I think the yes side can win out if one shops carefully at Haymarket. First, many packaged items, such as berries and lettuces have their place of origin on them. With a little careful looking, I found strawberries that were not from Chile but from California. California's not great, but for the same price I chose something with several thousand miles less of a footprint. You can also occasionally find organic produce at Haymarket, especially lettuces. Just watch the labels (on the produce, not the handwritten signs by the vendors). Lastly, I try to make some simple, smart choices. Are there blueberries from the U.S. being sold at Shaw's, Whole Foods, and Stop and Shop right now? Yes; okay, then I can buy blueberries at haymarket. They're likely from the US too. Kiwi? Those are never really in season in the US, so I avoid more exotic fruits and veggies. I also try to avoid items like apples, which could come from New Zealand or the US right now.

So, my stir fry veggie total from Haymarket was a whopping $3. This picture is deceptive. We had stir fry leftovers for lunch until Thursday following Sunday dinner.

My tofu was firm organic tofu.

After pre-cooking the rice and the vegetables, I mixed everything in a wok with tofu and some szechuan sauce from Super 88. Was it good? Absolutely! Would I make some changes before serving stir fry again? Again, absolutely.

1. Next time I will buy extra firm, or super firm, or firmiest of the firm tofu. "Firm" wasn't "firm" enough. It crumbled.

2. I will add the tofu to the wok a couple minutes early with the sauce so it can pick up more of the flavor. It was a little bland.

3. I will cook the rice longer and the veggies less. I thought the former would "finish" with the stir fry and the latter would be fine. The opposite was true.
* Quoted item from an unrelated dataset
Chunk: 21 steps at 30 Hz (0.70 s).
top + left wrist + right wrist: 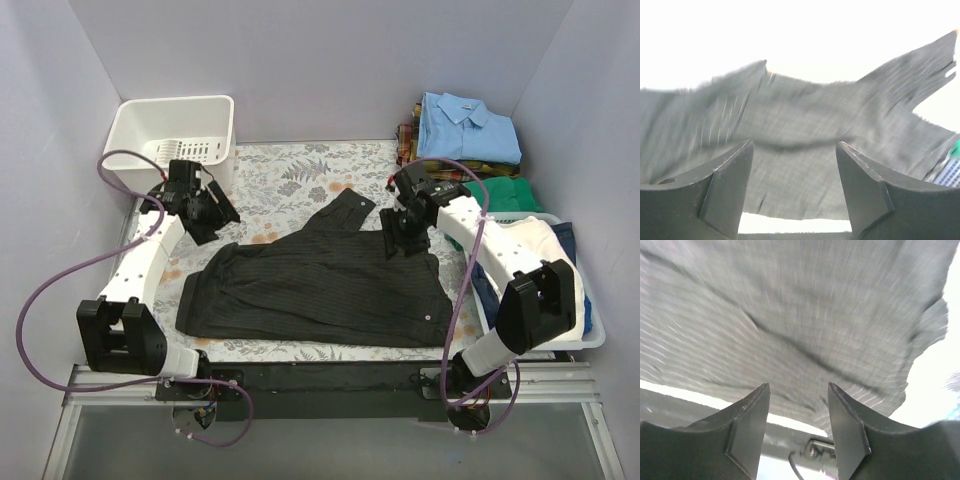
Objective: Fold and stack the long sleeve shirts
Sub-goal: Fold the shirt
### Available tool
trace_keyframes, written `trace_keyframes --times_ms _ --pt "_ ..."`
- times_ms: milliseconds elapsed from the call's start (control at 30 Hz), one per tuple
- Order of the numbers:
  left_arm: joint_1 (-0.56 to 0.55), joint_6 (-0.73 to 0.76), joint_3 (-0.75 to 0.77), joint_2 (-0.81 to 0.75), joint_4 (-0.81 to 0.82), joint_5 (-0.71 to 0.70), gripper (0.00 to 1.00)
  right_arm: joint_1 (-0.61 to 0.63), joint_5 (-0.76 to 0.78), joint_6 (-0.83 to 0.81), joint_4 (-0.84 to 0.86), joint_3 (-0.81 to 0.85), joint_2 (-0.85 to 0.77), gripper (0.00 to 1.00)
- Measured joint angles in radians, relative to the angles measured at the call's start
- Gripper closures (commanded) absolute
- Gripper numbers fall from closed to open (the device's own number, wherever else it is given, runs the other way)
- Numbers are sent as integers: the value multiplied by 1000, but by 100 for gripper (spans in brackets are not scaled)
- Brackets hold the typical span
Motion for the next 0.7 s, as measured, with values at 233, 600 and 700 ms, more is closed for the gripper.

So learn from my mistakes, and have no fear! Tofu won't hurt. I think. I should try again before making any promises.

Tuesday, July 20, 2010

We'll Bring Dessert!

Friends asked us over for dinner on Friday night. Accepting their generous offer to cook, I asked, "Can we bring anything?" The answer: dessert.

Simple enough, but what were we going to bring? I didn't have a lot of time, I didn't want to go buy a bunch of ingredients. Should we just stop by at a bakery and pick something up on the way there? It was tempting, but I thought I could spend less and know where my ingredients were coming from. So I opened my refrigerator, looked on my shelves, and realized I had what I needed for a crisp.

Crisps have all the goodness of pie without all the difficulty of making a pie crust.

Take about 6 cups of local blueberries (or whatever fruit you have on hand). Mix in a little brown sugar and a little flour and lemon juice until the fruit begins to look like it's coated in something. I used a tablespoon of each.

Take 1/2 cup of oats, 1/2 a cup of flour, and 1/2 cup of local butter (cut up into tiny chunks.) mix together, add enough cinnamon to darken the mix a little, and sprinkle on top.

Bake at 375 for 30 or so minutes or until it looks brown on top and a little bubbly on the inside.

Now, this was a "healthy" recipe, but if I was making it again, I'd use a little more butter.

You might raise the fair question..."I thought you said it wasn't supposed to take long! 30 minutes is WAY to long to bake something."

Actually, put it in one of these lovely pyrex dishes with a lid. Dessert baked while we ate dinner. The dessert took less than 5 minutes to prep.

Way less than a blueberry tart I was eyeing at the bakery. That thing was $12. My dessert? Less than 5, even with all those yummy blueberries.